Speaking of the Black Shorts, there are two ways of dealing with the English Defence [sic] League: ruthless suppression or equally ruthless public mockery. So, with all due and deserved respect to Brother Bright I’m unpersuaded that it’s possible to be a “freedom of speech fundamentalist” and support banning the EDL’s proposed march through Tower Hamlets.
That the EDL wants to stir up trouble is not in doubt. But unless the view is taken that their organisation should be proscribed, they have rights too and the grimness of their views is not of paramount concern. Indeed, it may be that banning their marches is more useful to them than anything that might happen were they permitted to make their meagre point. That’s because, I think, their resentments are largely based upon a desire to see themselves as victims.
If this is so then banning their marches may only bolster their sense of victimhood and paranoia, permitting them to present themselves as the suppressed voice of a common sense so dangerous to the body politic that it must be banned.
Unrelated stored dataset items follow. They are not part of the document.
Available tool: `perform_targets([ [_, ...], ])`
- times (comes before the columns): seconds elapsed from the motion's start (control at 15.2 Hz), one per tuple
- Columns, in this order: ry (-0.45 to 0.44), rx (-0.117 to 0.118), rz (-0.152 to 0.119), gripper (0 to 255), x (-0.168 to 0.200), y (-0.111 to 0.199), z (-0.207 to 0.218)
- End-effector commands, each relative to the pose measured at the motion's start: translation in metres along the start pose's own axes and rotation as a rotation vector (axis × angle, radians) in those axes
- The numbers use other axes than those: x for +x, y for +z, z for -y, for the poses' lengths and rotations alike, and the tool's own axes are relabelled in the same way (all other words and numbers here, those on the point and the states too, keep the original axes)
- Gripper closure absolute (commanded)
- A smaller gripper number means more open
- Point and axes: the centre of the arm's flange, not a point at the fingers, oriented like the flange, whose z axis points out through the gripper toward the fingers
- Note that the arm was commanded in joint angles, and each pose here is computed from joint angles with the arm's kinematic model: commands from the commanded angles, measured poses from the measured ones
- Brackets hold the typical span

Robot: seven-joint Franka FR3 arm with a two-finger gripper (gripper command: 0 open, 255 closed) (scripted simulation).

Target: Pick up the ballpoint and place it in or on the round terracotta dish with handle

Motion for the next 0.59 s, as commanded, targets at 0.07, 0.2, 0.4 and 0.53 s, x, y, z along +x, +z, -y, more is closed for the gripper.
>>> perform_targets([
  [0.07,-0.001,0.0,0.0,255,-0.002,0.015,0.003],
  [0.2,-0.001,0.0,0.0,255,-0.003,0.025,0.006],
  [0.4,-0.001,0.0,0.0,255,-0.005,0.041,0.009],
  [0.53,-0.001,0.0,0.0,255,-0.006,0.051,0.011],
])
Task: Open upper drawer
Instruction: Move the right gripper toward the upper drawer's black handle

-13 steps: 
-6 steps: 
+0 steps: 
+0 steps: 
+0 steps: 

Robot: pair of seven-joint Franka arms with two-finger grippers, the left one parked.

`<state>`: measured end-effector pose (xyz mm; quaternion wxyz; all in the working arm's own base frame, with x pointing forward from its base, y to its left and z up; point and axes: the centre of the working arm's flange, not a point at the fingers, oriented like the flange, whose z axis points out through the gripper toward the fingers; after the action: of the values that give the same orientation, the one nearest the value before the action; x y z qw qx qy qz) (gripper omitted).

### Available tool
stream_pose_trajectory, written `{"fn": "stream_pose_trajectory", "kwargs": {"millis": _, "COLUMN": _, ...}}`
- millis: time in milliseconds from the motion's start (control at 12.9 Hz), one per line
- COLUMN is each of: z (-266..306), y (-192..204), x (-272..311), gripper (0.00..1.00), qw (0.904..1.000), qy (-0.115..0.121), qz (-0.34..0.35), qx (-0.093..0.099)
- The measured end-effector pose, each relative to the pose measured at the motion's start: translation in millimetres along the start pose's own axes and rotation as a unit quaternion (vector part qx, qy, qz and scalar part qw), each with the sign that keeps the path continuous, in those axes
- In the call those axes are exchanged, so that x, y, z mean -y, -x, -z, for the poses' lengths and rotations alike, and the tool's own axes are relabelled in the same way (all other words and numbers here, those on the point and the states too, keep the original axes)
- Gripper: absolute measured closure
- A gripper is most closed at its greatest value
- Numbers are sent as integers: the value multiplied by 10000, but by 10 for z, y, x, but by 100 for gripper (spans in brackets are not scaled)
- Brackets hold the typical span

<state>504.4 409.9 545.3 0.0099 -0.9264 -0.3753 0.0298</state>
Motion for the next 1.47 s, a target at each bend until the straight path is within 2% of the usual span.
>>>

That is, banning the EDL from marching confirms – to them and their would-be sympathisers – the righteousness of their “cause”. Moreover, it allows them to wallow in aggrieved self-pity, contrasting the authorities willingness to limit their activity with the tolerance shown to other disreputable organisation. It feeds their embattled nativism and may even swaddle their brutishness in an undeserved kind of glamour.
They want, nay need, to be seen as victims and, thus, I’m not sure it’s wise to help them achieve that goal. Their provocations are deliberate but a more confident response might be to let them do their worst and discover how few supporters they really have and how, far from speaking for some silenced, cowed majority their prejudices are not shared by many and that most people see them for what they are: fools and goons.